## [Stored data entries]
=== Begin Enclosure ===

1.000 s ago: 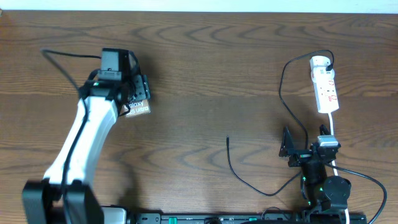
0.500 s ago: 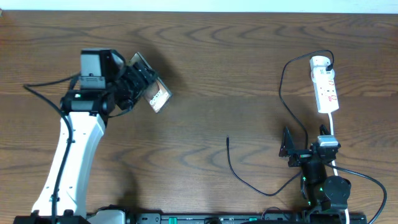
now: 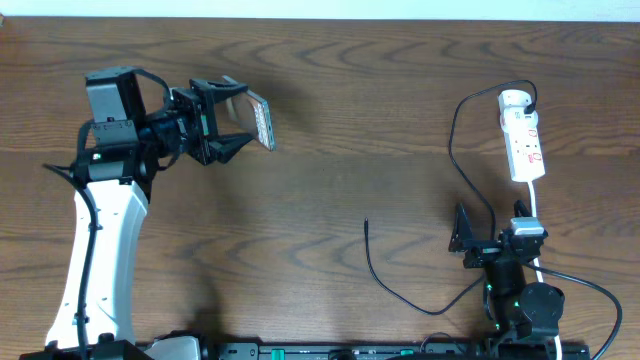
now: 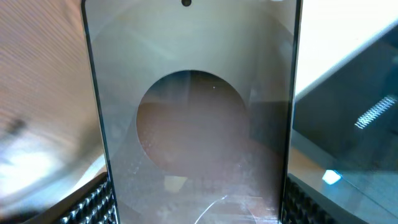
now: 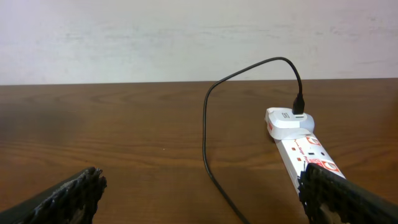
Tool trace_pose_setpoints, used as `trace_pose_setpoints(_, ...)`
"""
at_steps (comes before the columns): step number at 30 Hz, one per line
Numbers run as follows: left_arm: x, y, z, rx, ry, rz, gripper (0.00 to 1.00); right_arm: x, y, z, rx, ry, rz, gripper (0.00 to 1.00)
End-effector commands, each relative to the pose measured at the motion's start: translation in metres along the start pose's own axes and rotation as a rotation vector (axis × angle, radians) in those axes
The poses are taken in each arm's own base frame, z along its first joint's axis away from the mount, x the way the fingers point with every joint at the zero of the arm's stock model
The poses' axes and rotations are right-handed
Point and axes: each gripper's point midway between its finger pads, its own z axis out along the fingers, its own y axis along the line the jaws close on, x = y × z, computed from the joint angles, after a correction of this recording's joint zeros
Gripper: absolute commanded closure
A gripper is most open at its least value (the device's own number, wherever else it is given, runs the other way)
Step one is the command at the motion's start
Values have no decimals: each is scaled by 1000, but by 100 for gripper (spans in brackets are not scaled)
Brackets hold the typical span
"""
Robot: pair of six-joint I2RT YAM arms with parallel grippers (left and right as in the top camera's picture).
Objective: Plug charger to phone and switch on socket
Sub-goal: 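Lift the phone with the left gripper and raise it upright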
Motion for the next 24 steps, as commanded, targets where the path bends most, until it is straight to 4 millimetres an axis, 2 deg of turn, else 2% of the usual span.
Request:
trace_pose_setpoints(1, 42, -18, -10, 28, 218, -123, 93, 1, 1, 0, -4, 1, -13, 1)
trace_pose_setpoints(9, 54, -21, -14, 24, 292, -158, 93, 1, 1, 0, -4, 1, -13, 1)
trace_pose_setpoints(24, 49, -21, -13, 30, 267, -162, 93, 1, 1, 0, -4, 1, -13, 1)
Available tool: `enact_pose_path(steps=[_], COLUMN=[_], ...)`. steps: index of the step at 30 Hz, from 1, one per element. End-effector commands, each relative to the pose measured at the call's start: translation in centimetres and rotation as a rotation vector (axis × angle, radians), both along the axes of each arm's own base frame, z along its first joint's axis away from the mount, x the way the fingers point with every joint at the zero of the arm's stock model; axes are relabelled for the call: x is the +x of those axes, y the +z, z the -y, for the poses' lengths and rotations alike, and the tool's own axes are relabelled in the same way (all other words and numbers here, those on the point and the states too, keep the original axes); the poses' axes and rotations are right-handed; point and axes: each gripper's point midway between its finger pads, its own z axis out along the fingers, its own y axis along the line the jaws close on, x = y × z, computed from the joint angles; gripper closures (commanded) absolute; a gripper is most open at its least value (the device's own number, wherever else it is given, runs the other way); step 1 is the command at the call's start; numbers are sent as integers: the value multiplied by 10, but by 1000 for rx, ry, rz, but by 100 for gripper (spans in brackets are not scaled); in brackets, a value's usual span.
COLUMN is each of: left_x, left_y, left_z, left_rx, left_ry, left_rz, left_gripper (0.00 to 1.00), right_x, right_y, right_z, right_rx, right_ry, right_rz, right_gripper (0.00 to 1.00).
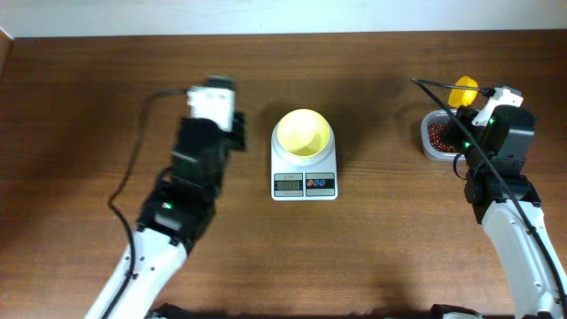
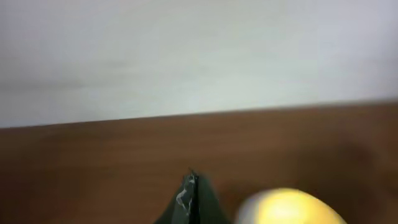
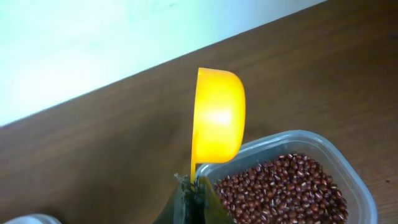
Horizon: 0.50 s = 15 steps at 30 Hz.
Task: Scoop item into bowl and weigh 50g on scale
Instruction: 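Retract the left gripper away from the scale to the left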
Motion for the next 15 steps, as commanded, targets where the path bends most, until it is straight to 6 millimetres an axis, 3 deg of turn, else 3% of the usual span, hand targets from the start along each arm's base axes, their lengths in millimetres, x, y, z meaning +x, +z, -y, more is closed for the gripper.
enact_pose_path(steps=[1,7,9,15], left_x=[22,35,37,38], left_y=[22,41,39,27], left_z=[-93,-173,-191,-196], left_rx=[-20,-42,-39,-28], left_ry=[284,482,525,536], left_rz=[96,219,224,185], left_gripper=[96,92,92,93], right_x=[4,4,4,0], right_y=[9,9,9,0], right_z=[1,-2,-5,-14], right_rx=[43,110,132,162], right_ry=[-23,-37,-26,13], right_rz=[26,32,33,-10], right_gripper=[96,96,96,96])
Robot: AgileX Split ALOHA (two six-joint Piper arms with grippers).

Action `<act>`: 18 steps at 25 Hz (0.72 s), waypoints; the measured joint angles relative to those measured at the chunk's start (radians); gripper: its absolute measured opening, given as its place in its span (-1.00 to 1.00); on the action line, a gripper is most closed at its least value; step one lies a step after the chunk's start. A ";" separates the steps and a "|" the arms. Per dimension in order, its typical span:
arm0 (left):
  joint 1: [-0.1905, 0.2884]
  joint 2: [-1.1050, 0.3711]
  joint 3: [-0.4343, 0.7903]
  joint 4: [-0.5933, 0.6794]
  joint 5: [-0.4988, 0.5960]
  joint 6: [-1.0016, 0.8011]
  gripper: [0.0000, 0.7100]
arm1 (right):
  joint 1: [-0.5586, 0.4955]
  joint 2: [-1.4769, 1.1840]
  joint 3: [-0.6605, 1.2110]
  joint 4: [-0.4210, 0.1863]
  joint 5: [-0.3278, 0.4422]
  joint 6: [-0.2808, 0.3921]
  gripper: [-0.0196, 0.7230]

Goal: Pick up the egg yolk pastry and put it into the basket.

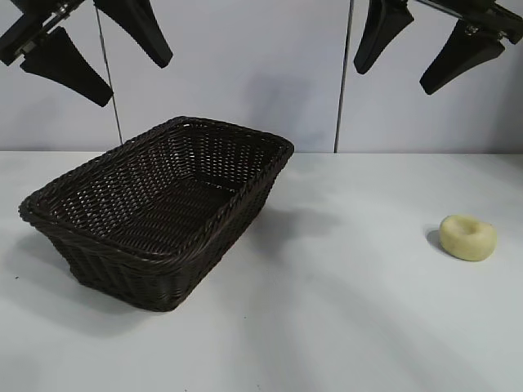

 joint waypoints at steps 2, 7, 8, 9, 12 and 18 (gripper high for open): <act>0.000 0.000 0.000 0.000 0.000 0.000 0.55 | 0.000 0.000 0.000 0.000 0.000 0.000 0.64; 0.000 0.000 0.000 0.000 -0.021 0.000 0.55 | 0.000 0.000 0.000 0.000 0.000 0.000 0.64; 0.000 0.000 0.000 0.000 -0.026 0.000 0.55 | 0.000 0.000 0.000 0.000 0.000 0.000 0.64; 0.000 0.000 0.000 0.000 -0.032 0.000 0.55 | 0.000 0.000 0.000 0.000 0.000 0.000 0.64; 0.000 0.000 0.000 0.000 -0.043 0.000 0.55 | 0.000 0.000 0.000 0.000 0.000 0.000 0.64; 0.000 0.000 0.000 0.000 -0.005 -0.084 0.55 | 0.000 0.000 0.000 0.000 0.000 0.000 0.64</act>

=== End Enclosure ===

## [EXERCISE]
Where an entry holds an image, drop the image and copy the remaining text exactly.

## [REPLY TO THE TASK]
1.000 s ago: 
0.500 s ago: 
now: 
now: 
now: 
Tool trace_pose_setpoints, used as `trace_pose_setpoints(_, ...)`
"""
at_steps (comes before the columns): step number at 30 Hz, one per line
Numbers run as follows: left_arm: x, y, z, rx, ry, rz, gripper (0.00 to 1.00); right_arm: x, y, z, rx, ry, rz, gripper (0.00 to 1.00)
End-effector commands, each relative to the pose measured at the motion's start: translation in metres along the start pose's own axes and rotation as a rotation vector (axis × angle, radians) in those axes
The poses are taken in each arm's own base frame, z along its first joint's axis away from the mount, x the way the fingers point with every joint at the zero of the arm's stock model
The poses' axes and rotations are right-handed
Point and axes: each gripper's point midway between its finger pads, its own z axis out along the fingers, its own y axis along the line the jaws close on, x = y × z, computed from the joint angles, after a correction of this recording's joint zeros
Gripper: absolute commanded closure
A gripper is most open at its least value (the device's own number, wherever else it is given, runs the other way)
Step one is the command at the motion's start
Values have no decimals: each is scaled by 1000, but by 100 for gripper (spans in brackets are not scaled)
Brackets hold the typical span
"""
Robot: pair of six-joint I2RT YAM arms with parallel grippers (left and right as in the top camera's picture).
Objective: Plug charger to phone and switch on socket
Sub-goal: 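Lift the phone with the left gripper and raise it upright
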Motion for the next 24 steps, as commanded, targets where the path bends most, until it is straight to 4 millimetres an axis, 2 deg of turn, else 2% of the usual span.
Request:
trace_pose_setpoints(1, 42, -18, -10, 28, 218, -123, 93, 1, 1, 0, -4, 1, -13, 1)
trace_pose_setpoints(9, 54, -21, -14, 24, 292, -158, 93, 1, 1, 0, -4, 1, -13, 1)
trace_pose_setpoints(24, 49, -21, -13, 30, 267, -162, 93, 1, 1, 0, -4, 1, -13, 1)
Available tool: `enact_pose_path(steps=[_], COLUMN=[_], ...)`. steps: index of the step at 30 Hz, from 1, one per element. End-effector commands, each relative to the pose measured at the call's start: translation in centimetres and rotation as a rotation vector (axis × angle, radians), both along the axes of each arm's own base frame, z along its first joint's axis away from the mount, x the way the fingers point with every joint at the zero of the arm's stock model; axes are relabelled for the call: x is the +x of those axes, y the +z, z the -y, for the poses' lengths and rotations alike, and the tool's own axes are relabelled in the same way (all other words and numbers here, those on the point and the states too, keep the original axes); the poses' axes and rotations are right-handed; point and axes: each gripper's point midway between its finger pads, its own z axis out along the fingers, its own y axis along the line the jaws close on, x = y × z, computed from the joint angles; gripper closures (commanded) absolute; a gripper is most open at its least value (the device's own number, wherever else it is given, runs the other way); step 1 is the command at the call's start; numbers are sent as integers: the value multiplied by 10, but by 1000 for rx, ry, rz, but by 100 for gripper (spans in brackets are not scaled); in brackets, a value's usual span.
COLUMN is each of: left_x, left_y, left_z, left_rx, left_ry, left_rz, left_gripper (0.00 to 1.00), right_x, right_y, right_z, right_rx, right_ry, right_rz, right_gripper (0.00 to 1.00).
Horizon: 0.50 s = 15 steps at 30 Hz.
Task: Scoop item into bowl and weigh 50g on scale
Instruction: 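Retract the left gripper away from the scale to the left
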Motion for the next 15 steps, as commanded, targets where the path bends most, until it is straight to 6 millimetres an axis, 3 deg of turn, else 3% of the usual span, hand targets from the start along each arm's base axes, their lengths in millimetres, x, y, z meaning +x, +z, -y, more is closed for the gripper.
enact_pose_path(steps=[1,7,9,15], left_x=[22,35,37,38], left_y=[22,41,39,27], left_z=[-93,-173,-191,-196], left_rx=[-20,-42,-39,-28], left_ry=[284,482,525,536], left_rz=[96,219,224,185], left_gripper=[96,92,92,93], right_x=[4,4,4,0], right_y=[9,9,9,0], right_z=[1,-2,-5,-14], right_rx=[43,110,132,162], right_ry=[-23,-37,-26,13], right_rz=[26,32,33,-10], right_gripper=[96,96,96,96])
Robot: AgileX Split ALOHA (two six-joint Piper arms with grippers).

Action `<act>`: 18 steps at 25 Hz (0.72 s), waypoints; the measured joint angles relative to those measured at the chunk's start (radians); gripper: its absolute measured opening, given as its place in its span (-1.00 to 1.00); on the action line, a gripper is most closed at its least value; step one lies a step after the chunk's start. A ";" separates the steps and a "|" the arms. Per dimension in order, its typical span:
arm0 (left):
  joint 1: [-0.1905, 0.2884]
  joint 2: [-1.1050, 0.3711]
  joint 3: [-0.4343, 0.7903]
  joint 4: [-0.5933, 0.6794]
  joint 5: [-0.4988, 0.5960]
  joint 6: [-1.0016, 0.8011]
  gripper: [0.0000, 0.7100]
arm1 (right):
  joint 1: [-0.5586, 0.4955]
  joint 2: [-1.4769, 1.1840]
  joint 3: [-0.6605, 1.2110]
  joint 4: [-0.4210, 0.1863]
  joint 5: [-0.3278, 0.4422]
  joint 6: [-0.2808, 0.3921]
  gripper: [-0.0196, 0.7230]

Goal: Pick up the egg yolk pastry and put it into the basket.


 joint waypoints at steps 2, 7, 8, 9, 12 and 18 (gripper high for open): <act>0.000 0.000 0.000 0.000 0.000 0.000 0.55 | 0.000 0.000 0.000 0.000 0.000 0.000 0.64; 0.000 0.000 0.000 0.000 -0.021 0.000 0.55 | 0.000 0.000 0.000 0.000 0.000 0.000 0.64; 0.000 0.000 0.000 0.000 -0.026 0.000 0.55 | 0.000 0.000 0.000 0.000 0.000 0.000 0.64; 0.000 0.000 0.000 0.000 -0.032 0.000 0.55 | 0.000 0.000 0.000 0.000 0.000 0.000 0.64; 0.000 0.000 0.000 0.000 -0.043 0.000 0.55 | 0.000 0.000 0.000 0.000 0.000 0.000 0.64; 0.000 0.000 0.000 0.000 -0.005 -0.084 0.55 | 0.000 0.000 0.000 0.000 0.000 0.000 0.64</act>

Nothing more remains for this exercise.